→ **REQUIRED ACTION**
Give the data below again exactly as written, but without the pictures.

→ **DATA SHOWN**
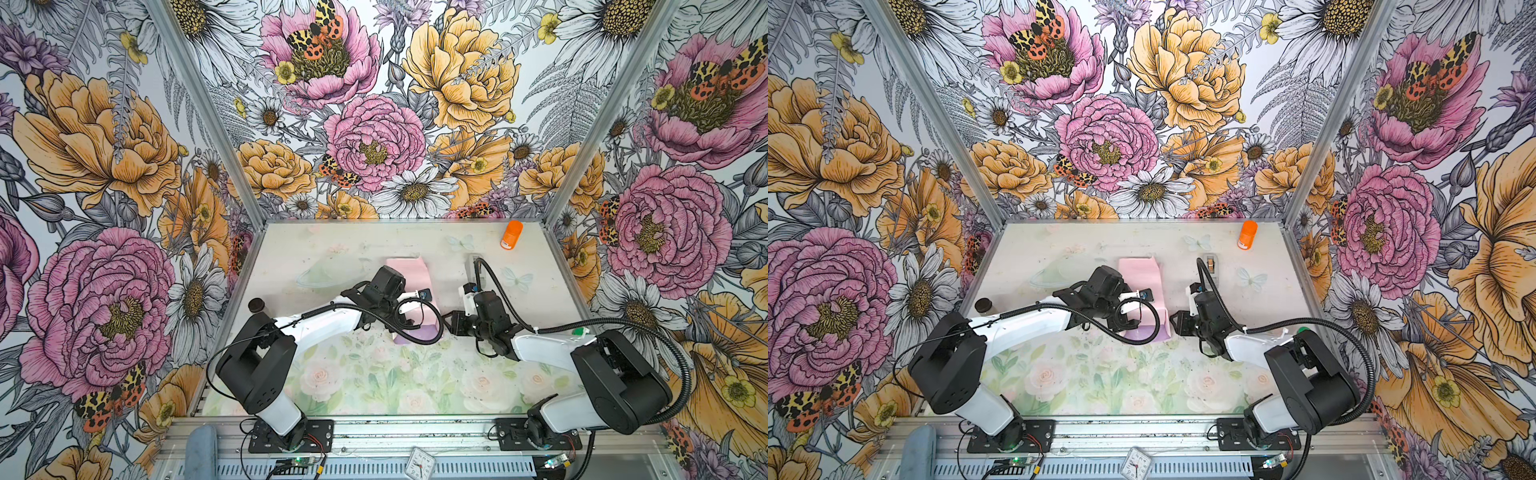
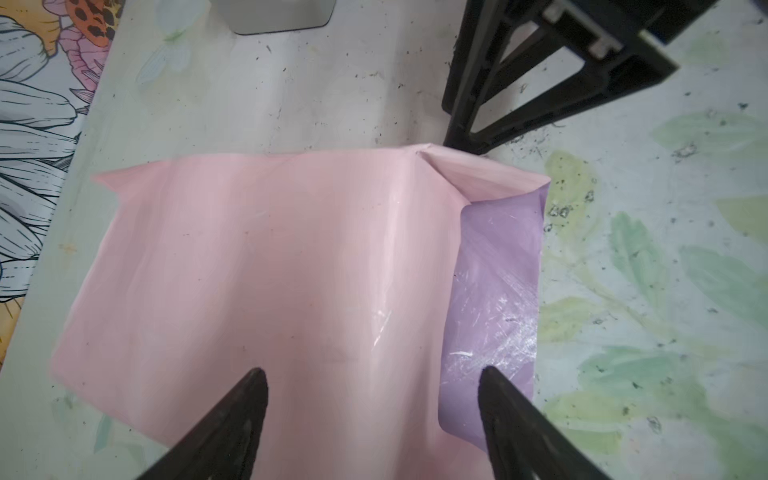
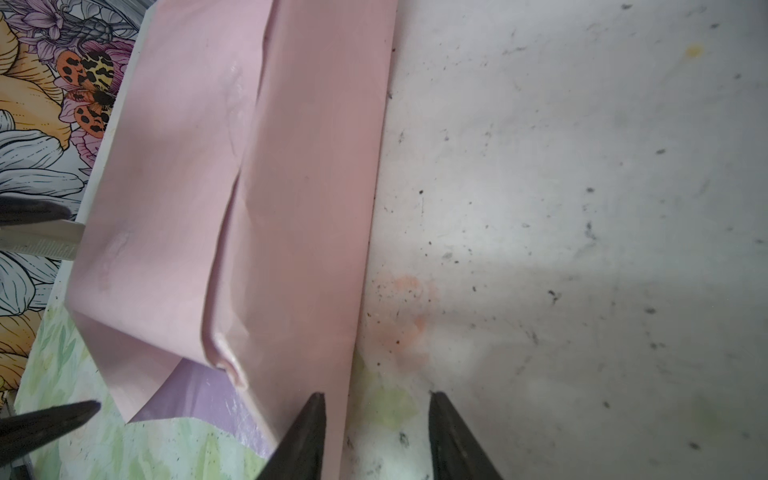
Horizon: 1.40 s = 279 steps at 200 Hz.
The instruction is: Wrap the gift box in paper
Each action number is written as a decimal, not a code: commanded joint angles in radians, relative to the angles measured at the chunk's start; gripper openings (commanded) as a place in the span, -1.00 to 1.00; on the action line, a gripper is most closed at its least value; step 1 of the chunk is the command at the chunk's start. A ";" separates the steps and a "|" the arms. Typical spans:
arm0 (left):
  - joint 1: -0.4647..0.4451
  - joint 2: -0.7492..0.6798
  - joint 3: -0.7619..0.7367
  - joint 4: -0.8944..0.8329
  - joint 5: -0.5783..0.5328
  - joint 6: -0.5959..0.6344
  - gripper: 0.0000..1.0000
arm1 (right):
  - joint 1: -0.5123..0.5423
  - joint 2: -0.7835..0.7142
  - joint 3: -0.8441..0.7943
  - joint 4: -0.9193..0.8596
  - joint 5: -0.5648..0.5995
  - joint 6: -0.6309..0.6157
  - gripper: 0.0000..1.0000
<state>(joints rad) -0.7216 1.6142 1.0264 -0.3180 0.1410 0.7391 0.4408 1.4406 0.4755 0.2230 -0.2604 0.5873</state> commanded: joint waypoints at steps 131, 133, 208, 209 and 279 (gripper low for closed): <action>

→ **RESPONSE BELOW**
Horizon: 1.40 s = 279 steps at 200 Hz.
The instruction is: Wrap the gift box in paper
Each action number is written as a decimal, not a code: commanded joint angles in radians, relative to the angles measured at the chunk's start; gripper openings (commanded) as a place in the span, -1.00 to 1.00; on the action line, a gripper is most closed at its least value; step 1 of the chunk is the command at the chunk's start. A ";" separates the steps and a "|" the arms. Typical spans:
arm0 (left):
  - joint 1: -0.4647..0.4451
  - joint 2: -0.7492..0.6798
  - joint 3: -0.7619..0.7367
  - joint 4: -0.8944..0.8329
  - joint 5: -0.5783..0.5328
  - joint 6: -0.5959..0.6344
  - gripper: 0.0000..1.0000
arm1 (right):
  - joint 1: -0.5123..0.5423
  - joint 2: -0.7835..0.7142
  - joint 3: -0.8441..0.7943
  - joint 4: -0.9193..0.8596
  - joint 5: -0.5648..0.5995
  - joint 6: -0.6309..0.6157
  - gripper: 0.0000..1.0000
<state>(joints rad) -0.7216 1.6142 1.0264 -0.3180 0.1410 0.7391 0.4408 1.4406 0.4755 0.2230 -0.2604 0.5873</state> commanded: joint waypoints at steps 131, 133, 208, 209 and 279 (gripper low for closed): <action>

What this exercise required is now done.